Private sector organisations will:

• provide relevant cyber resilience training and awareness raising for staff at all levels of the organisation.

5.7 Reporting Cyber Incidents

Businesses report cyber incidents to Police Scotland, the NCSC and the ICO, where appropriate.

Private sector organisations will:

• report cyber incidents to Police Scotland (via 101) and to NCSC through the Report a Cyber Incident service
• notify relevant regulatory authorities of incidents, such as the ICO, to report cyber security incidents within required timescales.

5.8 Securing the Supply Chain

Businesses manage and actively monitor third-party risks.

The CyberScotland Partnership will:

• encourage businesses to assess the cyber resilience of their supply chains and adopt secure-by-design principles‑by‑design principles
• promote NCSC supply chain security guidance to help businesses improve their awareness of supply chain security
• encourage businesses to embed appropriate cyber assurance into procurement and contract management.
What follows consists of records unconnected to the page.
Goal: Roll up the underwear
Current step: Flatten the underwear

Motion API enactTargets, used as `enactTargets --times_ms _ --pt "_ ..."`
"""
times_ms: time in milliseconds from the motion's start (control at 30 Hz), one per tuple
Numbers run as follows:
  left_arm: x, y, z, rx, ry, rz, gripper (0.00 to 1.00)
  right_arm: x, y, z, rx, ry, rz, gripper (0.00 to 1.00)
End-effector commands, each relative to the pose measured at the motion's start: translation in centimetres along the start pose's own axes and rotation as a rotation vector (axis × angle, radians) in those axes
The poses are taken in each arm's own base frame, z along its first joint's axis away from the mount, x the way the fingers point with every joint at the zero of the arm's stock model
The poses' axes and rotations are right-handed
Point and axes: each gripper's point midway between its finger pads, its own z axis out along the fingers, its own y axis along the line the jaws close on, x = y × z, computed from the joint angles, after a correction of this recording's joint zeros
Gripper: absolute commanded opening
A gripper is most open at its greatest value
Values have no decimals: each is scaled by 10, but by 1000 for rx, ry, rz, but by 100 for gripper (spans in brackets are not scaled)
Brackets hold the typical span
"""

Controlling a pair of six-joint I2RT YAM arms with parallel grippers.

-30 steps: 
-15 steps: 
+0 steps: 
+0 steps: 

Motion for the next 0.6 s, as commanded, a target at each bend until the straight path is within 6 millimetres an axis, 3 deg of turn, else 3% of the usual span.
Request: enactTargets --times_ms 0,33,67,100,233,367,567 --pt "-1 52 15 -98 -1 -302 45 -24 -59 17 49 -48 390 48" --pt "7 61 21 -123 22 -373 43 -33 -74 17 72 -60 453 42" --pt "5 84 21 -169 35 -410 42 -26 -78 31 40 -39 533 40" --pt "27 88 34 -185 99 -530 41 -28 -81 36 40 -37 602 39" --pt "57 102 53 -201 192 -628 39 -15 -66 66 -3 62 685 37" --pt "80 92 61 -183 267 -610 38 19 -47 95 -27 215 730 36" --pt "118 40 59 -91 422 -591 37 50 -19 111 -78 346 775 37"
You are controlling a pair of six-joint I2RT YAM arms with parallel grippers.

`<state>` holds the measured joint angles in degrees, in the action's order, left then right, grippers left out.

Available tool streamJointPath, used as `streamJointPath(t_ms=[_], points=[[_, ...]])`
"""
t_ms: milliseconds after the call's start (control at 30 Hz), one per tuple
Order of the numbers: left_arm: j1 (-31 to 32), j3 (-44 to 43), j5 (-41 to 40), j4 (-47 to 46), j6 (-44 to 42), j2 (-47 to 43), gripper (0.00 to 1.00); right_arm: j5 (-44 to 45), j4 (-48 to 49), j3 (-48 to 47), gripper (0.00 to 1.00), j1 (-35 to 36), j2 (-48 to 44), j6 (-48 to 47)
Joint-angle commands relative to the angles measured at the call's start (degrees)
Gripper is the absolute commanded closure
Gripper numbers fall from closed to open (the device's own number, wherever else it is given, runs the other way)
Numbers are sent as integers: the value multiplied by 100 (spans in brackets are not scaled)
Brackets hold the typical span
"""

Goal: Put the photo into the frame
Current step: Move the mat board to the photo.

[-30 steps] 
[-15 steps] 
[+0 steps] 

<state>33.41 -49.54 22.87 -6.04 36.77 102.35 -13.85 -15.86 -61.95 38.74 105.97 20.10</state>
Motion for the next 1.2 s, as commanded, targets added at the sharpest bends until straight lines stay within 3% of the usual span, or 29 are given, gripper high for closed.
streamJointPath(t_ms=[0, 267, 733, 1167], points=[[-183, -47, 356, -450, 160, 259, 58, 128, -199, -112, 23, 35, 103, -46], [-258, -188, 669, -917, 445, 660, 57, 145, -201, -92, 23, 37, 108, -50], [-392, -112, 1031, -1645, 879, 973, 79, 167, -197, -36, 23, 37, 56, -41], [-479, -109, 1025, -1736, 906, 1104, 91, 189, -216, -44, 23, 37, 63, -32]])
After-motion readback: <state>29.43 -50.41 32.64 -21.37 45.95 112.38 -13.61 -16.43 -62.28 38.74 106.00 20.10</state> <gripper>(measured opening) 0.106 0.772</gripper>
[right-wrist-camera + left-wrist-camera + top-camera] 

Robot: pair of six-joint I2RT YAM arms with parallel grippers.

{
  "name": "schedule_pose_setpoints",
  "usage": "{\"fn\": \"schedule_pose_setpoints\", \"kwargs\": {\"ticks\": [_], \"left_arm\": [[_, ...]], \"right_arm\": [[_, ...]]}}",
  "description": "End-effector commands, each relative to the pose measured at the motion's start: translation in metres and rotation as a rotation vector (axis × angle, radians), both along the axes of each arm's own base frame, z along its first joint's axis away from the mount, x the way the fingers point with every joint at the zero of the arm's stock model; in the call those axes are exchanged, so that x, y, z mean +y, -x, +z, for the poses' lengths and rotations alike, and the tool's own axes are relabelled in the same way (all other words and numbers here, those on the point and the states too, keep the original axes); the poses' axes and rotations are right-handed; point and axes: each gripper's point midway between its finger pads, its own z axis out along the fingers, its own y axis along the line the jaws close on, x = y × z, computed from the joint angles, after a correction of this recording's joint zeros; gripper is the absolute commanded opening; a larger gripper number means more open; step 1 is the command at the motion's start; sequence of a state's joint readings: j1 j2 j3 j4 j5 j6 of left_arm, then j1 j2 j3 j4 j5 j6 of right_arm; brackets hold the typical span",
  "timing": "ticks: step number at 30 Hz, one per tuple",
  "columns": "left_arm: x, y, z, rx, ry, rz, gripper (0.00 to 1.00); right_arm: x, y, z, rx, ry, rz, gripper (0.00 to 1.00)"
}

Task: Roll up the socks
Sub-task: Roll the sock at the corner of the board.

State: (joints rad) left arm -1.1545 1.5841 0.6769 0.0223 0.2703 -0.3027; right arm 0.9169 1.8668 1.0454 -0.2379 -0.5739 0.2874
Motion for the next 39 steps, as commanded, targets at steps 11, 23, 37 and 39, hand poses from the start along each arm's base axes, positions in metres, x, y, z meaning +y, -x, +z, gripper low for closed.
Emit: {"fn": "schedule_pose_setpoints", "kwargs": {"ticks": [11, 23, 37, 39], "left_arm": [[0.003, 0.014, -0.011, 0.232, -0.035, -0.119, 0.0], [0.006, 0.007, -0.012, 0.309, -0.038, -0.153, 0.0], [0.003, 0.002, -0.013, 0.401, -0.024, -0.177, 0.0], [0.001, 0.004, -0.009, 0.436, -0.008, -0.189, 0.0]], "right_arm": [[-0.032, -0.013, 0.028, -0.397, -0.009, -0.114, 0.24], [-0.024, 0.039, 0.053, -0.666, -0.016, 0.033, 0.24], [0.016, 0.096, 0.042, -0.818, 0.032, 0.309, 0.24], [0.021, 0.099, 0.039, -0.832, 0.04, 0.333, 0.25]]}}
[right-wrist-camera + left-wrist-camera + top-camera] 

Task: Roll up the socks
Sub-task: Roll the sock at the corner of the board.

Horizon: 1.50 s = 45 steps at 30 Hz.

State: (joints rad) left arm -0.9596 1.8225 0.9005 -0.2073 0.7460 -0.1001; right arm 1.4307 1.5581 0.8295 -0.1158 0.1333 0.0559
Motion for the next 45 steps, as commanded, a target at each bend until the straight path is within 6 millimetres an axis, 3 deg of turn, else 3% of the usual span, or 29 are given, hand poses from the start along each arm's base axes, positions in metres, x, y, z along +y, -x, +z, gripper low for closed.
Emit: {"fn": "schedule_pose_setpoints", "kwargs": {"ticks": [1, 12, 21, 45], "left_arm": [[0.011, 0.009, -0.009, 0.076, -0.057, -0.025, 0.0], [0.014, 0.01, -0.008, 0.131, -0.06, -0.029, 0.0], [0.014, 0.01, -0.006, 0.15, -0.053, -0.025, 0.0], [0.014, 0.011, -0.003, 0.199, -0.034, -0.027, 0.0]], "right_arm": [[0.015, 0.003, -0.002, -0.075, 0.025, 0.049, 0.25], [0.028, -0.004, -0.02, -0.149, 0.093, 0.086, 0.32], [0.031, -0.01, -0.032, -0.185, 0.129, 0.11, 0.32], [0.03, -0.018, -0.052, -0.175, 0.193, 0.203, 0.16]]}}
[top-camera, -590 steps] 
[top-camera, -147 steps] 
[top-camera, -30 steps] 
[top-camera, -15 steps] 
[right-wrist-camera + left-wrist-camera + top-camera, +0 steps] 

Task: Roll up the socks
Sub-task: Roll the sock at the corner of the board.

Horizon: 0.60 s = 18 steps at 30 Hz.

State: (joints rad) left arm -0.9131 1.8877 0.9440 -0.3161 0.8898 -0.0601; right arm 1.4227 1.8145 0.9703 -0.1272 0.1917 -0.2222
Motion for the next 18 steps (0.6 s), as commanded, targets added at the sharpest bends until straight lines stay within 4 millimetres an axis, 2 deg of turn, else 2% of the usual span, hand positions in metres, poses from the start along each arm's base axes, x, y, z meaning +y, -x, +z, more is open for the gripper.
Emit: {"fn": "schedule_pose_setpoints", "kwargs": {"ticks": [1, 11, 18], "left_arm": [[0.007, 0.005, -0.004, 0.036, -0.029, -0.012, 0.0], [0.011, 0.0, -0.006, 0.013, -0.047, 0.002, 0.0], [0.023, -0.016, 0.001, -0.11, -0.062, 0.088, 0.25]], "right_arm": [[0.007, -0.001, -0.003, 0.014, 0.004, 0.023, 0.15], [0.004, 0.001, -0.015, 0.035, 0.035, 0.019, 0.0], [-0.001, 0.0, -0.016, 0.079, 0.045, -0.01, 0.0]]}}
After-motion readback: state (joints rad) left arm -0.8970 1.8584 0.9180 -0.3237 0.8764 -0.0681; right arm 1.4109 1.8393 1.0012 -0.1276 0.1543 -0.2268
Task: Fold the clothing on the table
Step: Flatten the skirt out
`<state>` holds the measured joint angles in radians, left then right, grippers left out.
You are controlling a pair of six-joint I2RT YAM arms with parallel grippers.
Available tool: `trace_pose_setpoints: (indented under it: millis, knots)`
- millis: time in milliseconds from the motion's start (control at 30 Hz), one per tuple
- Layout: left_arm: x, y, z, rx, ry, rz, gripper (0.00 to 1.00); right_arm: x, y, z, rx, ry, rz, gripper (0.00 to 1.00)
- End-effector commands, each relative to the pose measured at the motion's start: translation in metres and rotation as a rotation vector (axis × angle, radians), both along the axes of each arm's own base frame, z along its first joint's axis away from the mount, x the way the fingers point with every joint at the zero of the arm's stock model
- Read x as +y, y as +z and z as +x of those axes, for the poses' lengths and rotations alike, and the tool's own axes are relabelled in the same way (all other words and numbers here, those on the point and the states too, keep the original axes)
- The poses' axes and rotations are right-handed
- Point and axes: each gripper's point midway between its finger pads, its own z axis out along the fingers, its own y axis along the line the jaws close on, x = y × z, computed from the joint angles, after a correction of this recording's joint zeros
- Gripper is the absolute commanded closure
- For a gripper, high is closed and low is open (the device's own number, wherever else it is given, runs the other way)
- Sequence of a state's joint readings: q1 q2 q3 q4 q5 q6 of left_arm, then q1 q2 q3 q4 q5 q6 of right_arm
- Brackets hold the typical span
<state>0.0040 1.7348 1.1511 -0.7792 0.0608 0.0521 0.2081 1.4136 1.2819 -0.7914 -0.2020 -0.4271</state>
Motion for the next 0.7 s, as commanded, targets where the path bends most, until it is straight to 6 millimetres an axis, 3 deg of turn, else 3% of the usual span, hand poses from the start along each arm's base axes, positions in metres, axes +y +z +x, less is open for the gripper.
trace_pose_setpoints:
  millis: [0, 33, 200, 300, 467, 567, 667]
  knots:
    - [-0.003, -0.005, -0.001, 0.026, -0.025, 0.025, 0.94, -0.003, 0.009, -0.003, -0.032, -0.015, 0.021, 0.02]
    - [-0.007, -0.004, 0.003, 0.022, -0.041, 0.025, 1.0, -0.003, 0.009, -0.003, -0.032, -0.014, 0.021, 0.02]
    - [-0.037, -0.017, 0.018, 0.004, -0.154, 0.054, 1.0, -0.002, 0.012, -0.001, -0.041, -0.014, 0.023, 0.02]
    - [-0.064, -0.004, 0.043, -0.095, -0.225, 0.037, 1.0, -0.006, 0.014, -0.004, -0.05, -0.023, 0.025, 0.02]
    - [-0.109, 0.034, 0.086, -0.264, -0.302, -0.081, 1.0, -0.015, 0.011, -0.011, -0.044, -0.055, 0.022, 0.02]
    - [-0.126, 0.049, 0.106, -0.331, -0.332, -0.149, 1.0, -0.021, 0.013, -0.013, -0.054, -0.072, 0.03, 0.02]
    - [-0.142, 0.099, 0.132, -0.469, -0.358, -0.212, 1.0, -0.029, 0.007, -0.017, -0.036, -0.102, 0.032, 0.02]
5.9 Building Professional Capability

Businesses develop their professional cyber security capabilities through clear entry points, training and career progression pathways.

The CyberScotland Partnership will:

• encourage businesses to support the continuous professional development of their cyber security workforce
• promote the value of professionalising the cyber security workforce and raise awareness of the UK Cyber Security Council, creating opportunities for the Council to engage with practitioners in Scotland
• provide employers with practical guidance to attract, recruit and retain diverse cyber talent by identifying and removing barriers and biases, including those affecting women and those with disabilities.

5.10 Strengthening Cross-Sector Collaboration

Businesses, government, academia and industry continue to build stronger partnerships to improve incident response and share knowledge, innovation and expertise

The CyberScotland Partnership will:

• strengthen partnerships between the private sector, public sector and academia by sharing knowledge, innovation and expertise, and collaborating on awareness and delivery alignment
• collaborate on the development and exchange of briefing materials for the private sector
• promote the use of CyberScotland Portal for signposting resources, good practice guidance and support to private sector organisations.